Ja, sie steht auf Pink und Herzchen und den ganzen scheisss

Nein, sie ist nicht Minderjährig  

So, nach langer suche sind wir nun auf das gestoßen:








was wirklich perfekt wäre.

Vllt. hat noch jemand ideen, oder vllt. verkauft sogar einer das Bergamont Pink Dream.....

Freu mich über hilfe...


----------



## wookie (22. Mai 2008)

eine idee falls euer geldbeutel überquillt:
http://www.probike.at/files/17_erafsr_mara_pink_9380-32.jpg

an das bergamont würde ich sicher noch diese reifen machen:
http://www.bigboysports.de/mtbdual/halo/tyha-tr-26pink-a.jpg


----------



## MTB-News.de




----------



## kon (23. Mai 2008)

Zwei vorschläge noch.
1. Von hope gibts ne pinke scheibenbremse mit blümchenmuster, welche sehr geil aussieht.
http://www.monkamoo.com/Product Pages/hopemonominipink.html

2. Ein anderer reifenvorschlag, es gibt nen hersteller der nen "hello kitty" reifen vertreibt, da sind in der lauffläche lauter katzenköpfe drin, find ich auch sehr schmuck.
http://www.radlreifen.de/epages/61457383.sf/de_DE/?ObjectPath=/Shops/61457383/Products/1023200


----------



## Fussy (23. Mai 2008)

Hi Decolocsta,

mein Freund hatte die gleiche Idee mit dem pinken Bike und hat einen alten CC-Rahmen einfach lackieren lassen und alles selber zusammengeschraubt. Hab Dir mal zwei Bilder gemacht. (Falls das nicht funzt, kannst du ja bei mir im Album schauen). 

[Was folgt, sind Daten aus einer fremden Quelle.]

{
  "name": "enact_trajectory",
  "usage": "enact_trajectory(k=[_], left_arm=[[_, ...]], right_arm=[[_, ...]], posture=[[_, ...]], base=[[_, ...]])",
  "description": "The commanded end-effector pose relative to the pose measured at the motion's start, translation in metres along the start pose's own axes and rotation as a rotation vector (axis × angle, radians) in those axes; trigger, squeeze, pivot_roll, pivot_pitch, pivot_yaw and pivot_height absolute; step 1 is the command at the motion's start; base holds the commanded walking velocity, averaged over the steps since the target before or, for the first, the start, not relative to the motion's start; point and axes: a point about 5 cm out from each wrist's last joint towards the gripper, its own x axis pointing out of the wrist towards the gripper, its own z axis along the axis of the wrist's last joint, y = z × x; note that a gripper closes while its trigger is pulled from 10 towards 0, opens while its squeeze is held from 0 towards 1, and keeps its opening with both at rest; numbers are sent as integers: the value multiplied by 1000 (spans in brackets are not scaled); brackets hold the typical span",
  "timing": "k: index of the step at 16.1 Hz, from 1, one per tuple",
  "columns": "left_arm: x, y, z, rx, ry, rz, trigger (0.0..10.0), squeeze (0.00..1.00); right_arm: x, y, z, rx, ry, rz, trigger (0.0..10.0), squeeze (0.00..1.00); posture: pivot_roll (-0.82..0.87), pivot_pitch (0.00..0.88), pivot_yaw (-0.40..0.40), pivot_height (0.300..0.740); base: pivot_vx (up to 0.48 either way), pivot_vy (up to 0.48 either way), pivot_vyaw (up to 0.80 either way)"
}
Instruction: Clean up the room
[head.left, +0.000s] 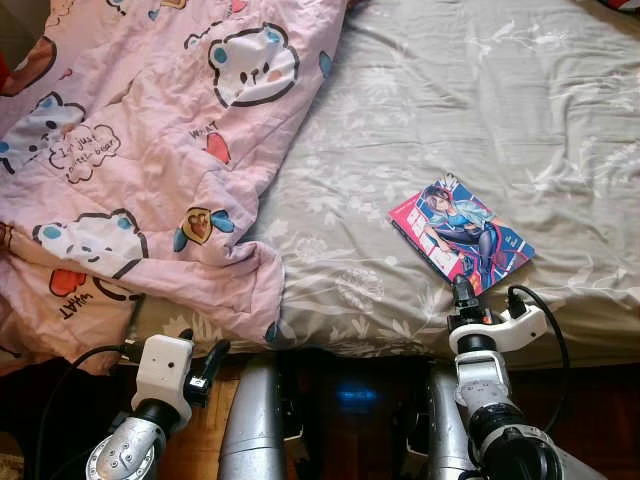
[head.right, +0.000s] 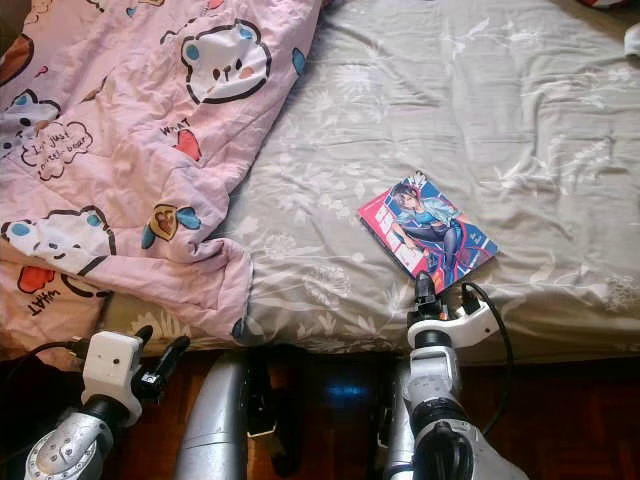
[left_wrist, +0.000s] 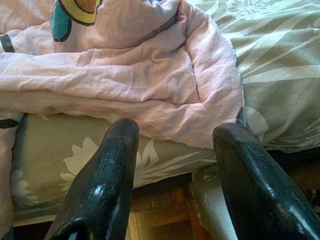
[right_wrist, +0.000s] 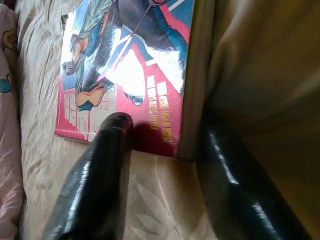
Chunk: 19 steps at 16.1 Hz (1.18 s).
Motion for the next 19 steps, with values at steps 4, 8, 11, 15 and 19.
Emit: enact_trajectory(k=[4, 8, 11, 15, 19], left_arm=[[-4, 1, -11, 1, 58, 5, 10000, 0], [-1, 2, -11, 1, 54, 8, 10000, 0], [5, 2, -13, 0, 54, 12, 10000, 0], [21, -1, -13, -14, 31, 21, 10000, 0], [36, -7, -17, -37, 24, 31, 10000, 0]], right_arm=[[-7, -5, -14, 5, 54, -4, 0, 0], [-10, -8, -14, -7, 49, -15, 0, 0], [-13, -11, -11, -80, 44, -6, 0, 0], [-13, -5, 1, -260, -16, 63, 0, 0], [-19, -3, 15, -492, -76, 94, 0, 0]], posture=[[208, 401, 135, 597], [204, 394, 134, 597], [174, 369, 121, 597], [126, 325, 95, 597], [77, 274, 64, 597]], base=[[0, 0, 0], [0, 0, 0], [0, 0, 0], [0, 0, 0], [0, 0, 0]])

Allerdings habe ich die pinken Griffe und den pinken Kettenstrebenschoner selbst beigesteuert ;-)

Vielleicht ist das ne Idee für Dich, bevor Du das wirklich hässliche Bergamont nimmst.

Grüße
Nicole


----------



## herrundmeister (23. Mai 2008)

meine Freundin fährt dieses hier - wenigstens etwas pink.


----------



## decolocsta (23. Mai 2008)

das Cannondale ist nice, ihr leider nicht Pink genug, das Bergamont ist genau ihr Fall, überpink, herzchen....und es kostet nicht die Welt 

Hello Kitty Reifen sind schoma ne feine Sache 

Hopes leider zu teuer...

selber lacken wäre auch ne Möglichkeit, jedoch sind die Augen derweil noch auf das Bergamont fixiert.


----------



## a.nienie (23. Mai 2008)

ich hoffe sie fährt dann mind. 3m hinter dir.
also mir wär das peinlich


----------



## Wolfsblut (23. Mai 2008)

Ach du meine Güte    

Was ist das denn??? Katzenreifen mit super Cross Country Profil?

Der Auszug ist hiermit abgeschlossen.